[Records excerpted from a collection]
------------------------------------------------

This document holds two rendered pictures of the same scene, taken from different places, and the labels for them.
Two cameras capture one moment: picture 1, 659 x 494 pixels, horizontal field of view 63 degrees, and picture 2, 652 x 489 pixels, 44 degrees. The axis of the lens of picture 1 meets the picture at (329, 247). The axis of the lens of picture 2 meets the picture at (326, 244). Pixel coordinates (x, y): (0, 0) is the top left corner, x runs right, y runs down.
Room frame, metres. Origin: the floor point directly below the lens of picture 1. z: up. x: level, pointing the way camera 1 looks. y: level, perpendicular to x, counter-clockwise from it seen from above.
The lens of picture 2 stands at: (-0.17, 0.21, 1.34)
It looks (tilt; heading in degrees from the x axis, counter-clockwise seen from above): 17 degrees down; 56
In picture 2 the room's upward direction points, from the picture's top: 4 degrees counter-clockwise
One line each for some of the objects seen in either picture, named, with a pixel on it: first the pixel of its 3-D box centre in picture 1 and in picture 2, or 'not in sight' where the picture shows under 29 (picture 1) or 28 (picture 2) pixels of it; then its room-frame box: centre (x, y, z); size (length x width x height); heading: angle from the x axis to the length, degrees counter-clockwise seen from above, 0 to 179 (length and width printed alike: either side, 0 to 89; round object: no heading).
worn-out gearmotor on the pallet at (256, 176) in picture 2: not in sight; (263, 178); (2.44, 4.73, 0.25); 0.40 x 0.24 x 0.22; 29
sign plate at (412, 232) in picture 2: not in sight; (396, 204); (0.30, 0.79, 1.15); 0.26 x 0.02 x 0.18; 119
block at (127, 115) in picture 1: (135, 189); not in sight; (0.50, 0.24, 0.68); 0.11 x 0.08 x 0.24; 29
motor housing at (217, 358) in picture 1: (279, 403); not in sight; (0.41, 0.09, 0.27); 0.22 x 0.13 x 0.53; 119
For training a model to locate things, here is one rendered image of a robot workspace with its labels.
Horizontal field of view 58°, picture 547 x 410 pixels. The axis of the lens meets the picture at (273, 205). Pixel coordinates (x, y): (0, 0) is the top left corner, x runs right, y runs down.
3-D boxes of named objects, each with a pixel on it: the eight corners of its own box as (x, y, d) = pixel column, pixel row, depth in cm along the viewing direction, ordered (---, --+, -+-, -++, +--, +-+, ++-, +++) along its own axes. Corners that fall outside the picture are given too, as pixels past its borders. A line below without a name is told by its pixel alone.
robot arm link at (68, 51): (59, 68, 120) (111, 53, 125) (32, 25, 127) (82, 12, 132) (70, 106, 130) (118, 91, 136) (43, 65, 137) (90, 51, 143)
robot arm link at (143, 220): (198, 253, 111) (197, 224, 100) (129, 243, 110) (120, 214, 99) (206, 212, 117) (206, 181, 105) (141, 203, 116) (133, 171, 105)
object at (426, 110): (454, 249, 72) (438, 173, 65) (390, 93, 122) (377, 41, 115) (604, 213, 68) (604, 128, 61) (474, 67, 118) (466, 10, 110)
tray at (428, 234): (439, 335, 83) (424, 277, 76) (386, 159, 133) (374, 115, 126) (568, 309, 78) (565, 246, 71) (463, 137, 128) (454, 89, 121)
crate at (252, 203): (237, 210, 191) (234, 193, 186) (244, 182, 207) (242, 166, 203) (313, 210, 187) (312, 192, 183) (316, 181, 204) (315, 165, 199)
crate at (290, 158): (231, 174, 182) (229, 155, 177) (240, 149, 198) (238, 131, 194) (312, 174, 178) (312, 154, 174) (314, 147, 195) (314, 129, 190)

------------------------------------------------

State how many lines of the entries above include the string "labels". The reply is that number alone.

2